Assignment: Compute 1D data for the member axis based on 1D data of the group axis. See assign_group_values for an example assigning for each cell the type of the metacell it belongs to.

Functions:

`aggregate_group_data1d`(data, aggregation, *)	Compute a per-group property value which is the result of applying the `aggregation` function to the vector of values of the members of the group.
`aggregate_group_data2d`(data, aggregation, *)	Compute per-group-per-axis property values which are the result of applying the `aggregation` function to the vector of values of the members of the group.
`most_frequent`(vector)	Return the most frequent value in a `vector`.
`create_group_axis`(data, *, format[, overwrite])	Create a new `group` axis to hold per-group data.
`count_group_members`(data, *[, dtype, overwrite])	Count how many members are included in each group.
`count_group_values`(data, *[, dtype, dense, ...])	Count how many members of each group have each possible property value.
`assign_group_values`(data, *[, dtype, ...])	Assign the per-group property value to each members of the group.

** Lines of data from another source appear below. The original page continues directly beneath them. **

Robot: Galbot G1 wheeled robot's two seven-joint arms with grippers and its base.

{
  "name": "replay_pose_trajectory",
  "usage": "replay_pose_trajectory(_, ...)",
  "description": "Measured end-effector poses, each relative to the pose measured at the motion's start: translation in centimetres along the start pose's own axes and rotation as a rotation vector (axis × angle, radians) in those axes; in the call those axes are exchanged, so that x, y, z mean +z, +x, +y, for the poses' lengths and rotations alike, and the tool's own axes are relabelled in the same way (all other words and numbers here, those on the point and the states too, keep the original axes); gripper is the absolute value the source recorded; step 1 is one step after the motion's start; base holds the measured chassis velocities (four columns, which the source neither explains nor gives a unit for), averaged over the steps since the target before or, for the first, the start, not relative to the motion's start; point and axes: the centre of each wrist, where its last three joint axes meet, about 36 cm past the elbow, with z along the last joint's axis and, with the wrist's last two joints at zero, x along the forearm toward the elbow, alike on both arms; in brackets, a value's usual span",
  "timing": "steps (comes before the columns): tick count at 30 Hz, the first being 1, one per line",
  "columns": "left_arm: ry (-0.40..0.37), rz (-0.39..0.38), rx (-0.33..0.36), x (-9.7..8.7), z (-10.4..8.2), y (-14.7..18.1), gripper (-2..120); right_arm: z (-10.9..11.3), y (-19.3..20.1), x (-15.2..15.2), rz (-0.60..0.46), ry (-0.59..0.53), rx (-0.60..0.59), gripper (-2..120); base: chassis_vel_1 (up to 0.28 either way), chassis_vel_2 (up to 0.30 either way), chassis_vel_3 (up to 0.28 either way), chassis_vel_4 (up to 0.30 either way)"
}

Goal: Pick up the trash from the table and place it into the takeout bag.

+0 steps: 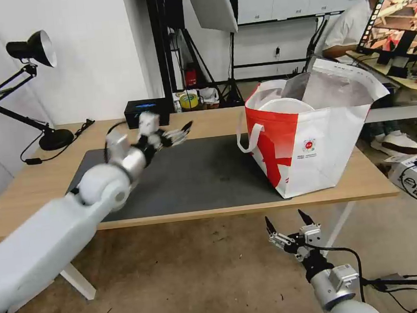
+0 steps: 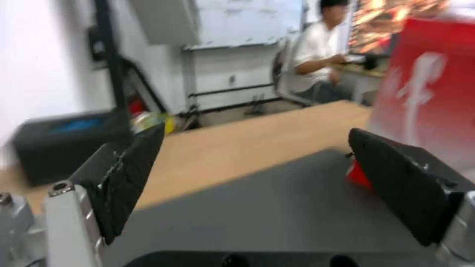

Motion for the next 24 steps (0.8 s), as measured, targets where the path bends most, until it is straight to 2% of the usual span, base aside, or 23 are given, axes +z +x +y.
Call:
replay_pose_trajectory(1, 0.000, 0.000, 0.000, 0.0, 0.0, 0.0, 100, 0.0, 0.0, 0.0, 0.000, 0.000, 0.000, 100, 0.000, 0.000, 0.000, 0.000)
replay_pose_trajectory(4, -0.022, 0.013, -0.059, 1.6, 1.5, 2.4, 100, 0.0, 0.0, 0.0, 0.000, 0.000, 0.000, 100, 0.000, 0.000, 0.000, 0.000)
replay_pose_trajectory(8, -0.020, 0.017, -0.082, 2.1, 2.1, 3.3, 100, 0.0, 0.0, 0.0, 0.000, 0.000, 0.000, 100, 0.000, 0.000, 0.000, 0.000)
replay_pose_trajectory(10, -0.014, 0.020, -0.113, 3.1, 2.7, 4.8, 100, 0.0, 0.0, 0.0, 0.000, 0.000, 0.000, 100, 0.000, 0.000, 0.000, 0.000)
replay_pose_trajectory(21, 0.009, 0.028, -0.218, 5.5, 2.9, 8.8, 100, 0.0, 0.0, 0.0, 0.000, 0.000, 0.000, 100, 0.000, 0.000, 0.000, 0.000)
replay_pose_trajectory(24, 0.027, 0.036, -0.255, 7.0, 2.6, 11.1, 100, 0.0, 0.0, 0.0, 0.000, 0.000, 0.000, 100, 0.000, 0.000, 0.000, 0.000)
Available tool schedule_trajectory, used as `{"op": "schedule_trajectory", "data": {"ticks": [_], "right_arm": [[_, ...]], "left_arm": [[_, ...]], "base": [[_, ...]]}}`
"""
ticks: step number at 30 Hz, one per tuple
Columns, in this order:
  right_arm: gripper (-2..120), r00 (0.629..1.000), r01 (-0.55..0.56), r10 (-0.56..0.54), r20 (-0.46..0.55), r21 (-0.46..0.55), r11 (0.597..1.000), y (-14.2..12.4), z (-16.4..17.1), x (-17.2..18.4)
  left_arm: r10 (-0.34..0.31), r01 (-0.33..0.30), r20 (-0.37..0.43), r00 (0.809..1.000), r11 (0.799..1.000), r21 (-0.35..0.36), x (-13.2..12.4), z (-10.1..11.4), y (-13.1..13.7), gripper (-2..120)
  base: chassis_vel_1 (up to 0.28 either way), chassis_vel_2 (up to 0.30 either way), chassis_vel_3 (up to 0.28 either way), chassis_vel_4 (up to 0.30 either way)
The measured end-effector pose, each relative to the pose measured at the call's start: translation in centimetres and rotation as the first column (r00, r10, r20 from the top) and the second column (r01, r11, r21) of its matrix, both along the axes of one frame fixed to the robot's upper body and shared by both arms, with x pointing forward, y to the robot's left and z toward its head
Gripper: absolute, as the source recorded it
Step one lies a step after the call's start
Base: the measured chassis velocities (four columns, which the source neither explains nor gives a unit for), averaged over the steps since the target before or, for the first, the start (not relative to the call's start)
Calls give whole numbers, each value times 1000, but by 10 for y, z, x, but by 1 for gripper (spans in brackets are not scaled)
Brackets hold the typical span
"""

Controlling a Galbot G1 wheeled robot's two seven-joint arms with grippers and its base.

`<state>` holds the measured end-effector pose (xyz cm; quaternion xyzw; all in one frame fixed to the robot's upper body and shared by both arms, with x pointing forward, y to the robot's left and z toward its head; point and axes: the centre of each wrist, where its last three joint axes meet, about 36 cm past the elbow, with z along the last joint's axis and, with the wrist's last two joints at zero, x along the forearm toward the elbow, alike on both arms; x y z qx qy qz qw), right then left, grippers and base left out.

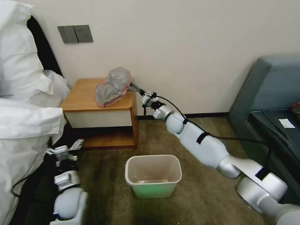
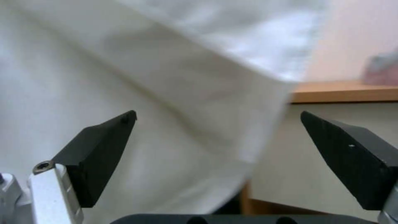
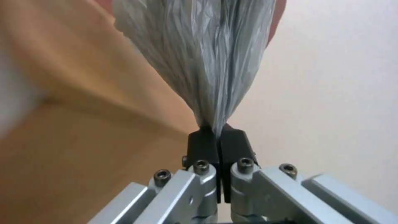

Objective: Pick up the garbage bag from the table and place it over the trash can.

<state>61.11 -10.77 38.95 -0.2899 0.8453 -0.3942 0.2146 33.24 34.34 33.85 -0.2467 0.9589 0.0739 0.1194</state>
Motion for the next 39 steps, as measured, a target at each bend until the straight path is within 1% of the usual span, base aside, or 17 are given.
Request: {"op": "schedule_trajectory", "data": {"ticks": [3,4,6,7,9,11,13,14,16,17,19,21,27,29,31,33,39], "right_arm": [[0,999,-13,13,-35,6,1000,-5,-3,-14],[0,997,-25,25,-71,5,1000,-9,-5,-27],[0,993,-36,37,-110,11,999,-17,-6,-43],[0,993,-36,37,-110,11,999,-17,-6,-43],[0,987,-47,50,-153,23,999,-25,-5,-63],[0,985,-53,57,-161,29,998,-27,-2,-69],[0,979,-77,82,-186,31,997,-34,6,-88],[0,979,-77,82,-186,31,997,-34,6,-88],[0,974,-102,105,-199,24,994,-42,10,-107],[0,974,-102,105,-199,24,994,-42,10,-107],[0,968,-122,125,-217,26,992,-48,9,-128],[0,966,-126,129,-222,26,992,-50,7,-133],[0,956,-135,138,-260,32,990,-58,-6,-157],[0,938,-155,159,-308,38,987,-66,-25,-181],[0,935,-158,162,-315,37,987,-67,-28,-185],[0,924,-179,179,-339,31,983,-73,-38,-197],[0,903,-224,209,-375,3,975,-82,-47,-215]], "left_arm": [[23,-23,-2,1000,1000,-4,-1,2,10,99],[32,-32,-6,999,999,-2,-1,3,16,99],[40,-40,-11,999,999,6,-1,3,22,99],[40,-40,-11,999,999,6,-1,3,22,99],[45,-45,-15,999,999,8,1,2,24,99],[46,-46,-17,999,999,7,3,1,23,99],[48,-48,-20,999,999,-2,8,-2,18,99],[48,-48,-20,999,999,-2,8,-2,18,99],[48,-49,-25,999,999,-7,11,-5,16,99],[48,-49,-25,999,999,-7,11,-5,16,99],[53,-53,-28,998,999,-8,13,-6,16,99],[57,-57,-29,998,998,-9,13,-5,17,99],[73,-73,-28,997,997,-12,13,-1,23,99],[79,-80,-26,997,997,-7,13,2,29,99],[80,-80,-26,996,997,-6,13,2,29,99],[81,-81,-28,996,997,-6,12,2,30,99],[78,-78,-35,996,997,-20,11,-2,24,99]], "base": [[0,0,0,0],[0,0,0,0],[0,0,0,0],[0,0,0,0],[0,0,0,0],[0,0,0,0],[0,0,0,0],[0,0,0,0],[0,0,0,0],[0,0,0,0],[0,0,0,0],[0,0,0,0],[0,0,0,0],[0,0,0,0],[0,0,0,0],[0,0,0,0],[0,0,0,0]]}}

daf.groups.aggregate_group_data1d(data: DafWriter, aggregation: Callable[[Vector], Any], *, default: Optional[Any] = None, dtype: Optional[Union[dtype, str]] = None, overwrite: bool = False) → None[source]¶

Compute a per-group property value which is the result of applying the aggregation function to the vector of values of the members of the group.

The aggregation function can be any function that converts a vector of all member values into a single group value. For example, for discrete data, most_frequent will pick the value that appears in the highest number of members. An optimized version is used if the aggregation is one of numpy.sum, numpy.mean, numpy.var, numpy.std, numpy.median, numpy.min or numpy.max.

The resulting per-group 1D data will have the specified dtype. By default is the same as the data type of of the member values. This is acceptable for an aggregation like np.sum, but would fail for an aggregation like np.mean for integer data.

If no members are assigned to some existing group, then it is given the default value. By default this is None which is acceptable for floating point values (becomes a NaN), but would fail for integer data.

Required Inputs

member#: An axis with one entry per individual group member.
group#: An axis with an entry per group of zero or more members.
member#group: The index of the group each member belongs to, or negative if not a part of any group.
member#property: Some property value associated with each individual member.

Assured Outputs

group#property: The aggregated property value associated with each group.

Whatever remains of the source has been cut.